____ THE DATA
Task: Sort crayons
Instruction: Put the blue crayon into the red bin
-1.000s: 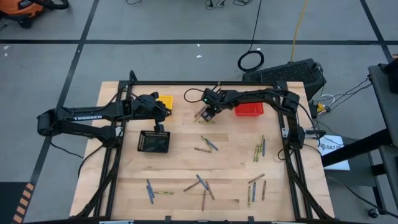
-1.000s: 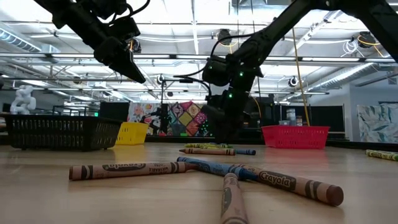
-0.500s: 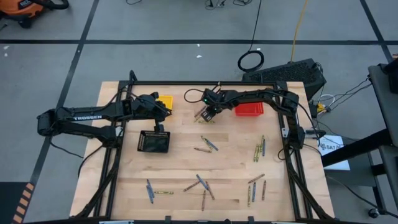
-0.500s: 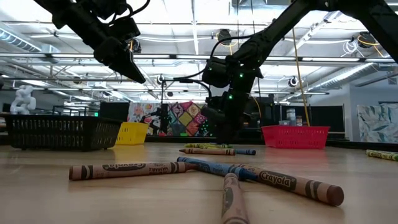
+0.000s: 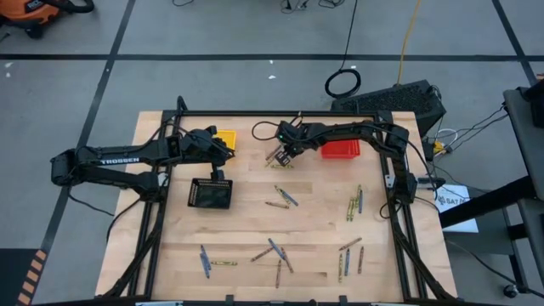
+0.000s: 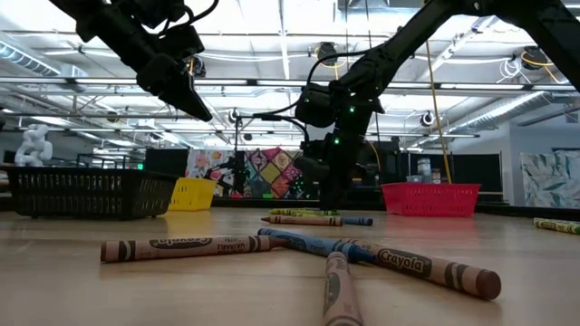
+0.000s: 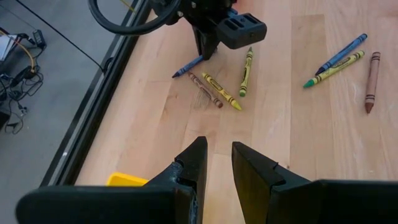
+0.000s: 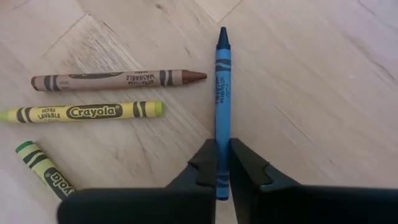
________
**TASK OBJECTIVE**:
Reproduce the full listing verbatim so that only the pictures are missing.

**EXERCISE RESULT**:
Task: Sort crayons
Instruction: Put the blue crayon into the red bin
-1.000s: 
-1.000s: 
-0.500s: 
-0.500s: 
+0.000s: 
+0.000s: 
+0.000s: 
+0.000s: 

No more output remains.